My ten-year-old mind was stunned into quiet. I did not know what to think (archaic phrasing). Yes, the rocks themselves were beautiful. I could understand her reasoning that humans should not mar them, but what if what was added was beautiful in its own way, too.
Ever since that day, I remember my quandary of not knowing what to believe about graffiti whenever I see tags. I remember having a sense of my self broken in one clean snap—something I believed to be true, could never be true again.
That’s how I feel now, imagining myself no longer depressed, living a new life, a happy self.
I envision a snap into a new existence, a new reality, but perhaps without the benefit of ever being able to return to the original trigger, the originator of it all.
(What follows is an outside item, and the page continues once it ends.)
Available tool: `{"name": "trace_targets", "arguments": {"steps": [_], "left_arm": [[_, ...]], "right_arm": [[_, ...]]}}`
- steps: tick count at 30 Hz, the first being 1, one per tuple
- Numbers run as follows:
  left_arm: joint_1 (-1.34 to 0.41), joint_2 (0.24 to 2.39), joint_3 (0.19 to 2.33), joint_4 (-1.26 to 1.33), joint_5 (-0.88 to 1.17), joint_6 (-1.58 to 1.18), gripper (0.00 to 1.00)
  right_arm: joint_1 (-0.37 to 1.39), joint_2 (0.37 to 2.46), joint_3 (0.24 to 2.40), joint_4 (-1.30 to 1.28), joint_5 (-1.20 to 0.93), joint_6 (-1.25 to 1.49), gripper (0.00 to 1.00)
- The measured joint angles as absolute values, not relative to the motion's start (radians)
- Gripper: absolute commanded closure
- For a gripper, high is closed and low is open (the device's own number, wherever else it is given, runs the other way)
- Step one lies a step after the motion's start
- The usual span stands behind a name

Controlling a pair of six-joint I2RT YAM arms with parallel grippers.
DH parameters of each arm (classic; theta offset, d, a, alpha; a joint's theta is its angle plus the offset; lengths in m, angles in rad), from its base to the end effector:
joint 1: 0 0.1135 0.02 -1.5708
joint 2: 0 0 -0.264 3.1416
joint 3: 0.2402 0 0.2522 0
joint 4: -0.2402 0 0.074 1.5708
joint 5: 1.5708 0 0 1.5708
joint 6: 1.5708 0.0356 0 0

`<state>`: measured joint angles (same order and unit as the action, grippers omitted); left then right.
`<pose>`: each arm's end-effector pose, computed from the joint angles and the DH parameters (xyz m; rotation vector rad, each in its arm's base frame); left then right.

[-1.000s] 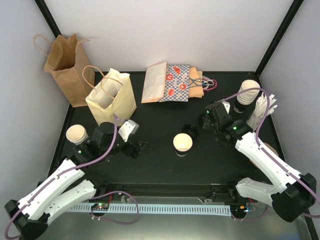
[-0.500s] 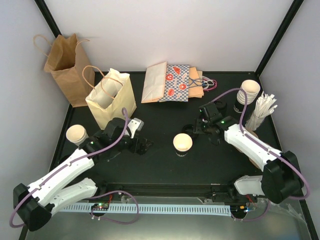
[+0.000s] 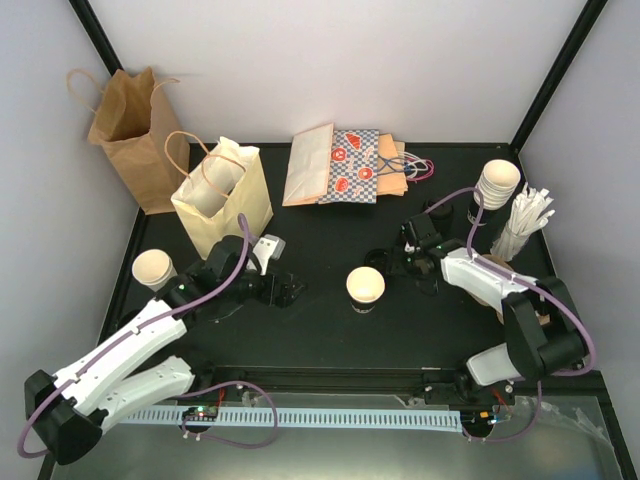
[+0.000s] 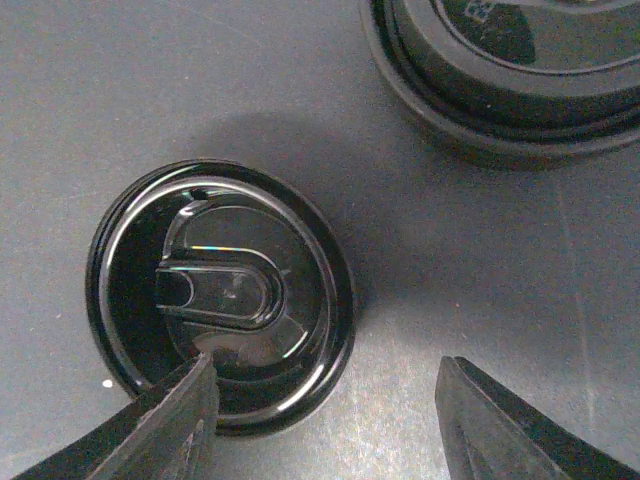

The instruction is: Pack the takeout coffee

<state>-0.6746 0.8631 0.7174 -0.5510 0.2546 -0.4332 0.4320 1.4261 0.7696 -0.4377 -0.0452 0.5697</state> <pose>0.1370 -0.1211 0.2683 0.4296 2.3550 -0.8473 0.2380 0.1115 0.1754 0.1723 2.7154 0.3713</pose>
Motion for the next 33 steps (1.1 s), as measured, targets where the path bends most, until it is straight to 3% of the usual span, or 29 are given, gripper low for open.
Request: {"name": "trace_targets", "arguments": {"steps": [8, 21, 25, 27, 33], "left_arm": [[-0.675, 0.846, 0.717, -0.552, 0.255, -0.444, 0.01], [-0.675, 0.836, 0.717, -0.553, 0.255, -0.445, 0.01], [-0.675, 0.835, 0.717, -0.554, 0.255, -0.444, 0.01], [-0.675, 0.832, 0.717, -0.554, 0.255, -0.444, 0.01], [-0.675, 0.82, 0.717, -0.563, 0.254, -0.444, 0.01]], "right_arm": [[0.424, 1.531, 0.777, -0.388, -0.059, 0.551, 0.4], [0.424, 1.621, 0.837, -0.383, -0.017, 0.553, 0.56], [0.424, 1.639, 0.847, -0.38, -0.016, 0.56, 0.63], [0.423, 1.643, 0.85, -0.379, -0.017, 0.56, 0.72], [0.422, 1.64, 0.85, -0.381, -0.017, 0.57, 0.76]]}}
The moments of discovery, the moments of innocence lost, the moments of how I became to be who I am today.
I see the familiar rock, the familiar name, “Nick.” The large cross. A memorial of sorts for some other man named Nick.
How long has that name been there? Was it there when I rode this road more than thirty years ago? Did I see my husband’s name imagined on a rock? Was he there, lying dormant, in that snap of my mind?
Would I let all these questions go, all this mental wandering and wondering, just to see the trees around me, and perhaps nothing more?
The cliffs lie behind me as I exit off the highway and head home to my family. For now, I am going home to make dinner, to bathe children, and to put them to bed. I carry my own cross with me in the form of questions, my reminder that I am not yet, and may never be, free.